Il y a en effet ici une histoire plus sombre. Le film s'ouvre sur une image fugace en 8 mm d'une jeune fille courant à travers un champ vers la caméra. S'agit-il d'une séquence de Masear enfant ? Tout au long, Aitken passe à des flashs similaires, mais elle le fait avec tant de parcimonie que l'effet global n'est pas celui d'une chose expliquée (et donc, peut-être, réduite), mais d'une énigme grandissante - presque comme si le film était hanté par quelque chose. tacite. Cela dit, Masear finit par fournir quelques détails rapides sur son histoire et les circonstances qui l'ont amenée à cette vie actuelle. Mais elle semble réticente à trop révéler son passé, et son caractère insaisissable alimente notre fascination. De nombreux films œuvrent vers la spécificité, vers un moment eurêka de meilleure compréhension. Il est parfois plus difficile d'en faire un dont le mystère grandit à mesure que l'on le regarde.
Au centre de ce mystère se trouvent les gros plans à couper le souffle des colibris, y compris de longs passages au ralenti nous montrant la vitesse absurde de leurs ailes, leur capacité presque extraterrestre à se suspendre dans les airs et les contorsions ridicules de leurs corps minuscules. La beauté sublime de ces images (capturées par la directrice de la photographie animalière Ann Johnson Prum) contraste avec les images granuleuses du passé de Masear. Mais les deux styles fonctionnent également en tandem, traversant le temps et la texture pour forger une connexion cinématographique, retraçant un voyage de la douleur humaine à la transcendance trouvée dans le vol surnaturel d'un oiseau.

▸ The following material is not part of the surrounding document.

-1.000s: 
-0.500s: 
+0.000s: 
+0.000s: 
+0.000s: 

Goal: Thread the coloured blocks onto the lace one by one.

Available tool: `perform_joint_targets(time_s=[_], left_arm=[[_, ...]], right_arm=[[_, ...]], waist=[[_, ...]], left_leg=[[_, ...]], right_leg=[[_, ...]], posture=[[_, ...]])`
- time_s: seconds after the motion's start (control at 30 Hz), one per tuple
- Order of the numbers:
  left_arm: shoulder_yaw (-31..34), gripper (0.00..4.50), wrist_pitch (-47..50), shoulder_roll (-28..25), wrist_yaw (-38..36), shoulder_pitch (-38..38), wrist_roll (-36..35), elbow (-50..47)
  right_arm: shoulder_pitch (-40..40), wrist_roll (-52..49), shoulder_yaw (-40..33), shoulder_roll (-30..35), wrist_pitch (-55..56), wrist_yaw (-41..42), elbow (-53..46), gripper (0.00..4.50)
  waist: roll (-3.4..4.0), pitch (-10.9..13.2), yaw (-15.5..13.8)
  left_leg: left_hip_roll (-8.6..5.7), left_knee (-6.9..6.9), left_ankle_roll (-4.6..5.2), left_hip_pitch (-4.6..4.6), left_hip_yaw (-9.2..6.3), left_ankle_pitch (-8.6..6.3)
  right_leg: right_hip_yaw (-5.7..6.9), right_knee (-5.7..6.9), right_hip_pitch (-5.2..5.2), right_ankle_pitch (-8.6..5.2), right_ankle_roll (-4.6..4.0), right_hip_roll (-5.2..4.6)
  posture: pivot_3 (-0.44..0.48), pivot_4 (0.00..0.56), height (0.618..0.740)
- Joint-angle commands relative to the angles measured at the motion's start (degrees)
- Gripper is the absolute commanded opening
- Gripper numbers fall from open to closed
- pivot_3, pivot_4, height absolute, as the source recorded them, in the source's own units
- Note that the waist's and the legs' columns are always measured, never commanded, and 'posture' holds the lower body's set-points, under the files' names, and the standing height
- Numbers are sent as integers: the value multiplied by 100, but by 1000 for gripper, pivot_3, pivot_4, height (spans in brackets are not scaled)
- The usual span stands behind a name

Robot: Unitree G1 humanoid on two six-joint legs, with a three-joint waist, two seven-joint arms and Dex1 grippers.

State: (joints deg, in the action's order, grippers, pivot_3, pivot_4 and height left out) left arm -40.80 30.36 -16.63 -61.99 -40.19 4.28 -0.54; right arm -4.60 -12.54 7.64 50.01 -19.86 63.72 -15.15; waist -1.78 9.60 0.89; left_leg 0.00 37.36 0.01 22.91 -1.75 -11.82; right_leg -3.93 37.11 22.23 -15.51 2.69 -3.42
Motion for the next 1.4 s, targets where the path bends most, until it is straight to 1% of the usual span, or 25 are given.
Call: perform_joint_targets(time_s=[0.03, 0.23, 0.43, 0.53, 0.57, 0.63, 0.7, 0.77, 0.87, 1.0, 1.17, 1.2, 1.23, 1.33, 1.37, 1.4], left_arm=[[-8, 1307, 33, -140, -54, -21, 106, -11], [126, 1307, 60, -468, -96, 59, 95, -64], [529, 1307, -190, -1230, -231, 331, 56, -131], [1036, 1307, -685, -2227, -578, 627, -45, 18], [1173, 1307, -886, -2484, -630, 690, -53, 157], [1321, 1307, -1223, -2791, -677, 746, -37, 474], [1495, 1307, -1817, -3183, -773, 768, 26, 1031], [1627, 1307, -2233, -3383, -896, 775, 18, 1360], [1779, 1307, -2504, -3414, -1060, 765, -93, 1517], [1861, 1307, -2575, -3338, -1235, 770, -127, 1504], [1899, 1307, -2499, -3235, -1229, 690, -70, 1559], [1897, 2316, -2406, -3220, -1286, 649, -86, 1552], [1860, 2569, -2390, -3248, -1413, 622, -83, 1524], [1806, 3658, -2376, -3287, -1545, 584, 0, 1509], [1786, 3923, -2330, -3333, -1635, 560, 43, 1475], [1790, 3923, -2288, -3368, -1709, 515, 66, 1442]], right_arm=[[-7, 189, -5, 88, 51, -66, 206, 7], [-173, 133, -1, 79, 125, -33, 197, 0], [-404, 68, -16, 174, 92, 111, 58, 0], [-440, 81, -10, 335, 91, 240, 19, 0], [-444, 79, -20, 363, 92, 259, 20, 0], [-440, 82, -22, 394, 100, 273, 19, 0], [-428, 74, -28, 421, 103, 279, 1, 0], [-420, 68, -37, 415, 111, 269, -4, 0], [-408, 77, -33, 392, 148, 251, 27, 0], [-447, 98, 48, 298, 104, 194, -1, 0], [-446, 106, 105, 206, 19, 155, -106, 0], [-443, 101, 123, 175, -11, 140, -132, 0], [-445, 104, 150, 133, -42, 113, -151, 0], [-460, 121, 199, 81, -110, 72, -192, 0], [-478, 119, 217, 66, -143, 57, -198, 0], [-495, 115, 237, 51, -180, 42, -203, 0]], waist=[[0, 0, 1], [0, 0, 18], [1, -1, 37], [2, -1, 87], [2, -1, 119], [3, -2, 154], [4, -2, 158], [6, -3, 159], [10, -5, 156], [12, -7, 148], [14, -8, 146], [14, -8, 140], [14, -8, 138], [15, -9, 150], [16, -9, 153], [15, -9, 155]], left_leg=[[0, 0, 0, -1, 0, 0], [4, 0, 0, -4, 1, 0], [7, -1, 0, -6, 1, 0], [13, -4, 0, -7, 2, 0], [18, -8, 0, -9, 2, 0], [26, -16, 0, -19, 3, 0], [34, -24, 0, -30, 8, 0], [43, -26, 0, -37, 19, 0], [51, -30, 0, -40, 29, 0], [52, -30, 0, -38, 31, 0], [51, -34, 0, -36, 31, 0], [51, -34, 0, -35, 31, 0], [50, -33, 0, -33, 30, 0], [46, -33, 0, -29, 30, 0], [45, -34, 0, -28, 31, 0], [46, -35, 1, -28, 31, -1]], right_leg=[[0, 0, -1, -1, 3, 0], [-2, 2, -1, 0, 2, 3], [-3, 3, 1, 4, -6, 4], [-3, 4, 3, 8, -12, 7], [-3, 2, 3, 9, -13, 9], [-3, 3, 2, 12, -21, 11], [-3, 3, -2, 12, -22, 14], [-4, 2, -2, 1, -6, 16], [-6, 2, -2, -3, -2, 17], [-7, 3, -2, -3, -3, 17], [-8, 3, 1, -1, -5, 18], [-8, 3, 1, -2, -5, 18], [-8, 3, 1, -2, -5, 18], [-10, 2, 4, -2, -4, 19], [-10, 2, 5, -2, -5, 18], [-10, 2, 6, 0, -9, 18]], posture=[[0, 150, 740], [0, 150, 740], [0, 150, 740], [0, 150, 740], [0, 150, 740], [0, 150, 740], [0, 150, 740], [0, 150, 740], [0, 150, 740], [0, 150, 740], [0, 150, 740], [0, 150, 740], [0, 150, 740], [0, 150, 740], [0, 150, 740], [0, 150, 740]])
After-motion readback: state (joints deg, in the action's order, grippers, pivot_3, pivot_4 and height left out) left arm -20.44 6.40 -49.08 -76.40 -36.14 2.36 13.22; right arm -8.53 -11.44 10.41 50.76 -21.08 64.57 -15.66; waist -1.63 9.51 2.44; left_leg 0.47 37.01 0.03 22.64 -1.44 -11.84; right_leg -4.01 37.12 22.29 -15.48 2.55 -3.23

Aitken a réalisé l'un de mes films préférés de 2021,Jouer avec les requins : l'histoire de Valerie Taylor, sur la plongeuse, cinéaste et activiste qui a passé sa vie à filmer et à se battre pour les requins. Là-bas, le parcours de vie de Taylor consistait à affronter la perception erronée des requins comme des tueurs brutaux de la mer (une perception erronée qu'elle avait contribué à entretenir plus tôt dans sa carrière, en fournissant certaines des images réelles de requins pour le classique de Steven Spielberg.Mâchoires). Les colibris, évidemment, sont une tout autre affaire ; ils ne sont pas vraiment connus pour peupler nos cauchemars. Mais les deux documentaires démontrent l'acuité d'Aitken en tant que cinéaste - la façon dont elle se penche sur la majesté physique et mythique de la mer dansJouer avec les requinset la grâce presque hallucinatoire des colibris dansChaque petite chose. Et nous regardons les deux films, nous sommes convaincus que nous voyons quelque chose de plus grand et de plus puissant que la somme de ses parties cinématographiques. Sous nos yeux,Chaque petite chosevient incarner le mystère fragile mais incontrôlable de toute vie.